• What this task involves: A faithful, picture-free copy of the listing below is required.

• Given material:
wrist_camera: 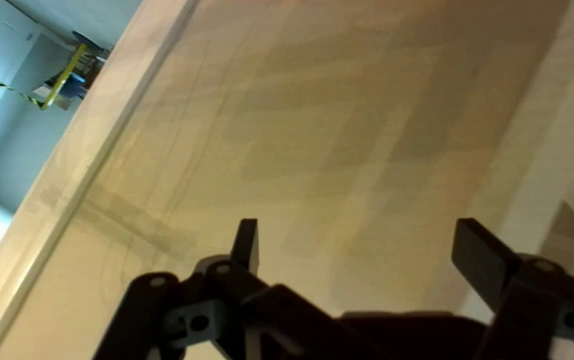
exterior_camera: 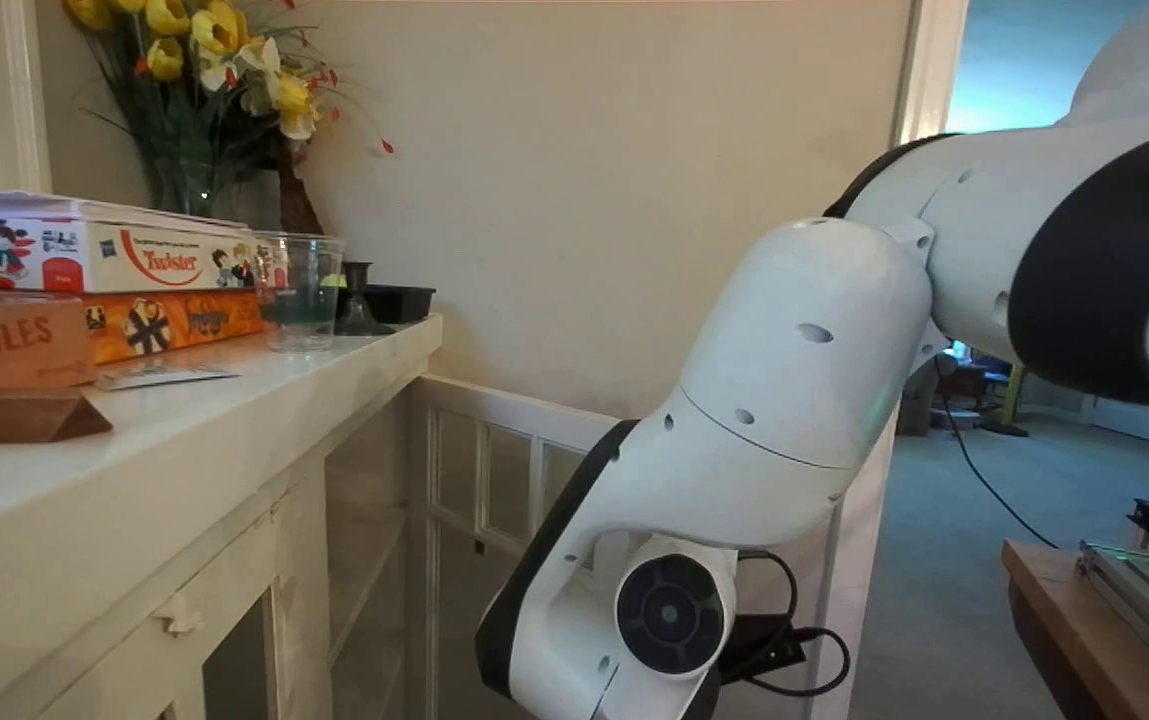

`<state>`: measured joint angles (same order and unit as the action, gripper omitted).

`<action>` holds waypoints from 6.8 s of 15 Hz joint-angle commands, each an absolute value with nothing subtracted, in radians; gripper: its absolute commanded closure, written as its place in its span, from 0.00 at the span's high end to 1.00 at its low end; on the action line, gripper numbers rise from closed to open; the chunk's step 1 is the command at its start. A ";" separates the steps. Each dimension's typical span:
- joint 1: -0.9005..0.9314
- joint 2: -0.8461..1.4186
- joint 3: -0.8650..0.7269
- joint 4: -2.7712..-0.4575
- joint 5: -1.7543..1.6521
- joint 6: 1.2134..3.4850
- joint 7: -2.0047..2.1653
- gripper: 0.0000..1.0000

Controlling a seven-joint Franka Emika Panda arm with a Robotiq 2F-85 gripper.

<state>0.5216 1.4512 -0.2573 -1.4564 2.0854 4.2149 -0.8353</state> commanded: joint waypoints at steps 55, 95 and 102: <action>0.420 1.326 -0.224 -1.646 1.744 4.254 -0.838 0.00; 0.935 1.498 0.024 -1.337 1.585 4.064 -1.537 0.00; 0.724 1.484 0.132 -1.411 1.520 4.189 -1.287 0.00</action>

• Written answer:
wrist_camera: 
exterior_camera: 

`<state>`: measured joint angles (same order and unit as the action, gripper omitted).

`<action>` holds waypoints from 6.8 s of 15 Hz joint-angle commands, each an absolute value with nothing subtracted, in radians; gripper: its absolute commanded closure, written as its place in its span, from 0.00 at the span's high end to 1.00 at its low end; on the action line, gripper numbers rise from closed to open; the chunk's step 1 is the command at its start. A ";" separates the steps. Each dimension's typical span:
- joint 1: -0.9005..0.9314
- joint 2: -0.8461..1.4186
- joint 3: -0.8650..0.7269
- joint 4: -2.7712..-0.4575
- joint 5: -1.7543..1.6521
- joint 6: 1.2134..3.4850
- joint 7: -2.0047..2.1653
- gripper: 0.0000..1.0000

Controlling a seven-joint Franka Emika Panda arm with a Robotiq 2F-85 gripper.

<state>0.5216 1.4512 -0.2573 -1.4564 2.0854 4.2149 -0.8353</state> commanded: joint waypoints at steps 55, 95 and 102: <action>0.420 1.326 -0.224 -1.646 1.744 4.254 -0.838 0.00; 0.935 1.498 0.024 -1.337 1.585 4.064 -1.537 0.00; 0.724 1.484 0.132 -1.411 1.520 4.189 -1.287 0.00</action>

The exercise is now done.